Champaign to consider incentives for auto dealership move

CHAMPAIGN — The Ford City auto dealership in Champaign would move to north of Interstate 74, and the Carriage Center property on South Neil Street would be available for significant redevelopment under an agreement to be reviewed at a Champaign City Council study session on Tuesday.

The owners of Ford City could receive financial incentives of up to $6.2 million under the proposed agreement.

Ford City, and possibly other auto dealerships owned primarily by the Shapland family of Champaign, would move from the south side of Champaign to tracts on the north side of the city, east of Prospect Avenue and north of I-74 that once housed a Mitsubishi dealership, a Best Buy store and a number of smaller businesses.

The Carriage Center property could be redeveloped for retail or hotel use, city officials say.

Champaign Mayor Don Gerard said he supports the agreement and called it "a really important initiative for Champaign, to keep those local businesses here, keep that revenue and to look forward in how we're going to literally develop and shape the landscape of our community."

Council Member Tom Bruno said he would vote for the agreement.

"I think it will pass the city council without significant hesitation," Bruno added.

George Shapland told The News-Gazette on Friday that he believes the redeveloped properties "could be great for Champaign. Hopefully it will be a win-win for everybody."

In a memo to city council members, City Manager Steve Carter said the project "represents an opportunity to relocate successful auto dealerships in Champaign, to preserve existing sales tax revenue and grow additional sales tax revenue in the future.

"Also, dealerships tend to locate in very specific locations with proximity to and visibility from interstate highways and tend to cluster together to attract a larger base of purchasers using brand diversity. Tracts of land large enough to accommodate multiple dealership projects within the city with good interstate access are scarce and expensive to assemble. These two factors make it important to work with the developers to relocate Ford City to the proposed area north of I-74."

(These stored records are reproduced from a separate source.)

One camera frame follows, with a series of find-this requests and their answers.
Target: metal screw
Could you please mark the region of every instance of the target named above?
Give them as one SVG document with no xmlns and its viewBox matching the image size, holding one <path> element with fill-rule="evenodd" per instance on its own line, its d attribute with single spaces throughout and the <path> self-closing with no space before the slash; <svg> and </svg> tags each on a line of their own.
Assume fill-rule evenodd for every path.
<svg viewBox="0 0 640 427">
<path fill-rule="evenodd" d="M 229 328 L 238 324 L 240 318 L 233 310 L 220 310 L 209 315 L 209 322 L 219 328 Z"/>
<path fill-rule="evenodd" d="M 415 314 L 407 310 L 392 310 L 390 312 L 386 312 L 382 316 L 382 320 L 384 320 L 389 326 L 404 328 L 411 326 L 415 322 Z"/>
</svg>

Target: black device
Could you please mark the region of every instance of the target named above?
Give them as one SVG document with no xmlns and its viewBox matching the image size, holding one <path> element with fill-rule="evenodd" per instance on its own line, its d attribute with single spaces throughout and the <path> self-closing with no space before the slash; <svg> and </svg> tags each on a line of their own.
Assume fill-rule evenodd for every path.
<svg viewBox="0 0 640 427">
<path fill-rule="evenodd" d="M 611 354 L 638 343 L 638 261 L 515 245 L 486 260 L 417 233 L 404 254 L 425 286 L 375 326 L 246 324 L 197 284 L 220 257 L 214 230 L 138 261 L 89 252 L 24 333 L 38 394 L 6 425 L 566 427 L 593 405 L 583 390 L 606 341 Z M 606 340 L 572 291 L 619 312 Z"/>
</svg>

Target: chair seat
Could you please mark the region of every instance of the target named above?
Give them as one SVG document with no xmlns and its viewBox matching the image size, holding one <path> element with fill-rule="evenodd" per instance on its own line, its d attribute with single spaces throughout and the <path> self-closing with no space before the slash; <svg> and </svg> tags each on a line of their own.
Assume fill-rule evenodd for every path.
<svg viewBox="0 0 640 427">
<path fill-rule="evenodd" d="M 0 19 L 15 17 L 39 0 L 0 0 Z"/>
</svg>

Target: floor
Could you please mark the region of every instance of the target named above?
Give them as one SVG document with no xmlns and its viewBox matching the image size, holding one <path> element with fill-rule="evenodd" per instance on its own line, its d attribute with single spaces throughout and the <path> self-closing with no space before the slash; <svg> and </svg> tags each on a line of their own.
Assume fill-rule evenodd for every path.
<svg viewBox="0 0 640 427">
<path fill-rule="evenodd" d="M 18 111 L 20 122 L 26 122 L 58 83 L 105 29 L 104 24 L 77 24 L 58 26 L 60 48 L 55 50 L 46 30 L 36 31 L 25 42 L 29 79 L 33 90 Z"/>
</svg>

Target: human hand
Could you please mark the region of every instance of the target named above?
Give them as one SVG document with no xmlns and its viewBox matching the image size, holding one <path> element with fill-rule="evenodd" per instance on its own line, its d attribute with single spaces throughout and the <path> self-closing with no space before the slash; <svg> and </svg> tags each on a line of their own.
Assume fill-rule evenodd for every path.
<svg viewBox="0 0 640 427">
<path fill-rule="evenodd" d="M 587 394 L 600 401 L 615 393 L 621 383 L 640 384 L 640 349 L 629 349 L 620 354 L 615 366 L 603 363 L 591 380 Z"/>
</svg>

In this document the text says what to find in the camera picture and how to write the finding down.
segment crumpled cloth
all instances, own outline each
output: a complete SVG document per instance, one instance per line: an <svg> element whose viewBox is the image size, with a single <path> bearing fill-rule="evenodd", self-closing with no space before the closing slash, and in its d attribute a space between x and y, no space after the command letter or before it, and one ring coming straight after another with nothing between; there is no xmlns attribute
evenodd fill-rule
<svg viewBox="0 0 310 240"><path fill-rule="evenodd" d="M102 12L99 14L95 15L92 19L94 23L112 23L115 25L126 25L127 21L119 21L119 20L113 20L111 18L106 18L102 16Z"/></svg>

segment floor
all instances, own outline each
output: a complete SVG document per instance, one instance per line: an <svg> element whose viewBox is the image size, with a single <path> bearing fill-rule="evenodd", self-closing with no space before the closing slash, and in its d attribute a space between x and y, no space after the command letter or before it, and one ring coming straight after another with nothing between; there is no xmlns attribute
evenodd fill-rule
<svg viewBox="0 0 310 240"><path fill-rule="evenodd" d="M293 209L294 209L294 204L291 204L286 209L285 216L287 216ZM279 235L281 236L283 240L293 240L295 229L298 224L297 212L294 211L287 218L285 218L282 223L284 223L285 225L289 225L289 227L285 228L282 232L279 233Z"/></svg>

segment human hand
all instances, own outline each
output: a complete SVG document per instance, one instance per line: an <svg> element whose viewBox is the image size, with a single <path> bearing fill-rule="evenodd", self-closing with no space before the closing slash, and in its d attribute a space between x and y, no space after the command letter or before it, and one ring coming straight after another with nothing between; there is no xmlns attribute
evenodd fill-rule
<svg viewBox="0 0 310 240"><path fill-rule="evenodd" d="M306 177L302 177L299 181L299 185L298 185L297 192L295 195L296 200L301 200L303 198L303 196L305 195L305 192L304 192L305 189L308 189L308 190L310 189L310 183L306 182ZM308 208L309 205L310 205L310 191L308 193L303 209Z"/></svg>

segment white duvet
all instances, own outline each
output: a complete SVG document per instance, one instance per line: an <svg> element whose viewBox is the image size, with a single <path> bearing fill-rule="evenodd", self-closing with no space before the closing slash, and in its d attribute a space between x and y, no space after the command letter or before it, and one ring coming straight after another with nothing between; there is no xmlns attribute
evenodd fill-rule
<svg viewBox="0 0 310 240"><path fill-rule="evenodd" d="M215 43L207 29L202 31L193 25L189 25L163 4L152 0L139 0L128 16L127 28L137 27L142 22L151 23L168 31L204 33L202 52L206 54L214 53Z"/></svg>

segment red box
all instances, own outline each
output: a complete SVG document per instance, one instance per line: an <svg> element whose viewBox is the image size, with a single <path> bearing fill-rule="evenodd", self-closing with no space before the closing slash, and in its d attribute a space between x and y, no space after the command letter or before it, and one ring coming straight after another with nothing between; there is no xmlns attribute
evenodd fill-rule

Although city officials say the package of financial incentives to the Shaplands is still being negotiated, the general outline calls for the reimbursement of all taxes of greater than $300,000 a year generated at both the north Champaign and the Carriage Center properties for as long as 12 years. The dealerships generated an average of $300,000 in sales taxes to the city from auto and parts sales between 2009 and 2011.

Sales tax revenue would be reimbursed from the north Champaign site. Other tax revenue, including sales taxes and possibly hotel-motel and food and beverage taxes generated at what is now the Carriage Center site, also would be reimbursed.

Shapland is a board member of The News-Gazette Inc., and also is a member of the board of the Marajen Stevick Foundation, which owns this newspaper.

City officials see the 17-acre Carriage Center property as the potential location for "a combination of retail and hotel or other kinds of use that would generate more tax," said Craig Rost, the city's deputy city manager for development.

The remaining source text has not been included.